### Exercise directions
Line count for "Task": tally the lines of the records below that contain it, and give only that number.

Collection entries:

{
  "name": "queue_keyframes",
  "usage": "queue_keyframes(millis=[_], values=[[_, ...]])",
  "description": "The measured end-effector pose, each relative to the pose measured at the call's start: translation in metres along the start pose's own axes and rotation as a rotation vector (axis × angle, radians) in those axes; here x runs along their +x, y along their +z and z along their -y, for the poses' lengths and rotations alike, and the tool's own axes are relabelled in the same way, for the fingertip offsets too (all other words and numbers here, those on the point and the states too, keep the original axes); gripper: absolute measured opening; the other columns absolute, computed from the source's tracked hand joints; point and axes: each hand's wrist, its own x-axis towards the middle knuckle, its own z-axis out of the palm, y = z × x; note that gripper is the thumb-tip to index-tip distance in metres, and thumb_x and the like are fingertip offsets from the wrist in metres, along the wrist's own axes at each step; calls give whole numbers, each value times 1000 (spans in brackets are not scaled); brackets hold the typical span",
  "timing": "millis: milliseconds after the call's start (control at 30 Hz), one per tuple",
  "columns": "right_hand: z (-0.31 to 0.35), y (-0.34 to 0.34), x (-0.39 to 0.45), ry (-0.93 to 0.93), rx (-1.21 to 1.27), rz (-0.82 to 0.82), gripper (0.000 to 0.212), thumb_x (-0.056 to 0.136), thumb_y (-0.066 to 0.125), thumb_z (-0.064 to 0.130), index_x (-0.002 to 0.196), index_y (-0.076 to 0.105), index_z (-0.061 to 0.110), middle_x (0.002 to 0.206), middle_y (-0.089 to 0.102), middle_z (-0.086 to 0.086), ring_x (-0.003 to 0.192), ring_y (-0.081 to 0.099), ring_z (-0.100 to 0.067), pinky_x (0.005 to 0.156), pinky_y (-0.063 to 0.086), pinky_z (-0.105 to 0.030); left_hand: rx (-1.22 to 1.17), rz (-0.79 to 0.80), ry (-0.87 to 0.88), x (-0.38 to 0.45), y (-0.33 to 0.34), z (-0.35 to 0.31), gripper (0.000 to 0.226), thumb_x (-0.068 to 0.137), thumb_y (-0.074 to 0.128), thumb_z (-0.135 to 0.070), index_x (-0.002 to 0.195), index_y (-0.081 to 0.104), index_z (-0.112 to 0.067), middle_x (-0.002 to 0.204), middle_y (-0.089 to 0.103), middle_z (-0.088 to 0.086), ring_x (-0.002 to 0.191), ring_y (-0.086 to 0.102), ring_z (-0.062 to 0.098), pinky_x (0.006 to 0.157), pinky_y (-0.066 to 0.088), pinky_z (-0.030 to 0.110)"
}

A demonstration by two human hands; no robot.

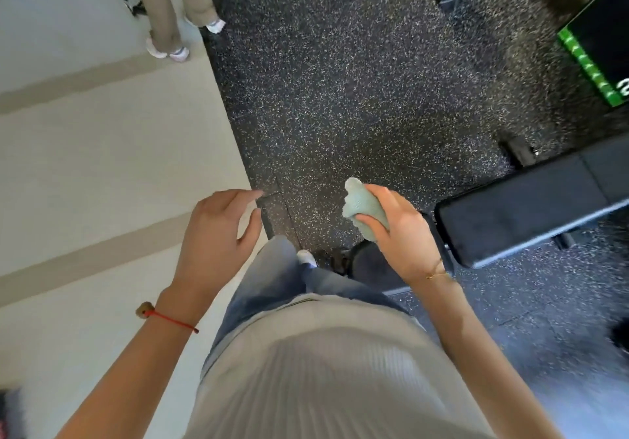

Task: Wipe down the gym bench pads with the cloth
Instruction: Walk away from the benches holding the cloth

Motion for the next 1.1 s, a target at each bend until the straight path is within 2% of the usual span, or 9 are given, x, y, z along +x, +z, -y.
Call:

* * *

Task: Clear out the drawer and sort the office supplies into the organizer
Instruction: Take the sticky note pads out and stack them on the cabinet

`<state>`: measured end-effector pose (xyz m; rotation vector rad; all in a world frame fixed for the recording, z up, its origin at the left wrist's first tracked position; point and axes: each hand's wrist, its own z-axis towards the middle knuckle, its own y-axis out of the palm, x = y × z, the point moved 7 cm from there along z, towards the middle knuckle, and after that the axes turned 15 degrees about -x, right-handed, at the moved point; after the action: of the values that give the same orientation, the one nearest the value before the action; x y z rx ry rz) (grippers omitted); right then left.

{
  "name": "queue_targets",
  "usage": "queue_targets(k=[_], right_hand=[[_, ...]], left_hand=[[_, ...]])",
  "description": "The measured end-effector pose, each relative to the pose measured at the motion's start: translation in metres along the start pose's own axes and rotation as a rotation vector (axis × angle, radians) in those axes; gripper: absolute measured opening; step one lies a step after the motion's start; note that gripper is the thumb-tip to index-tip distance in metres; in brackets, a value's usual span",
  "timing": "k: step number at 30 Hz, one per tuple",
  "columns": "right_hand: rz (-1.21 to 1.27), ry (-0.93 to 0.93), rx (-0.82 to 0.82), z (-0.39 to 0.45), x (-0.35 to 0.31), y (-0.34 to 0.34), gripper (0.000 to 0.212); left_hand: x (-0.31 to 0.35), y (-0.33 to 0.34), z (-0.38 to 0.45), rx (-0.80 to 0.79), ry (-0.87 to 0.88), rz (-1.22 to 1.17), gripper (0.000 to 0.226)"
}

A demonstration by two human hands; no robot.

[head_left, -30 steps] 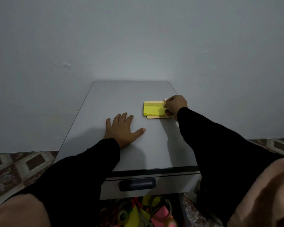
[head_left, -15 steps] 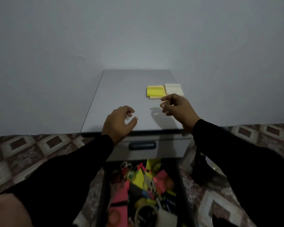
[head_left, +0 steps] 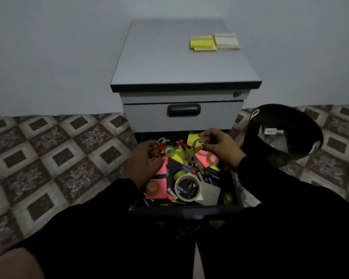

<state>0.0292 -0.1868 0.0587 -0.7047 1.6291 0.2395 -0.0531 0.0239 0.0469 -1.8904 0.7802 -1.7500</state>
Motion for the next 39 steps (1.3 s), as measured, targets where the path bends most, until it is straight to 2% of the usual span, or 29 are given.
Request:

### Your solution
2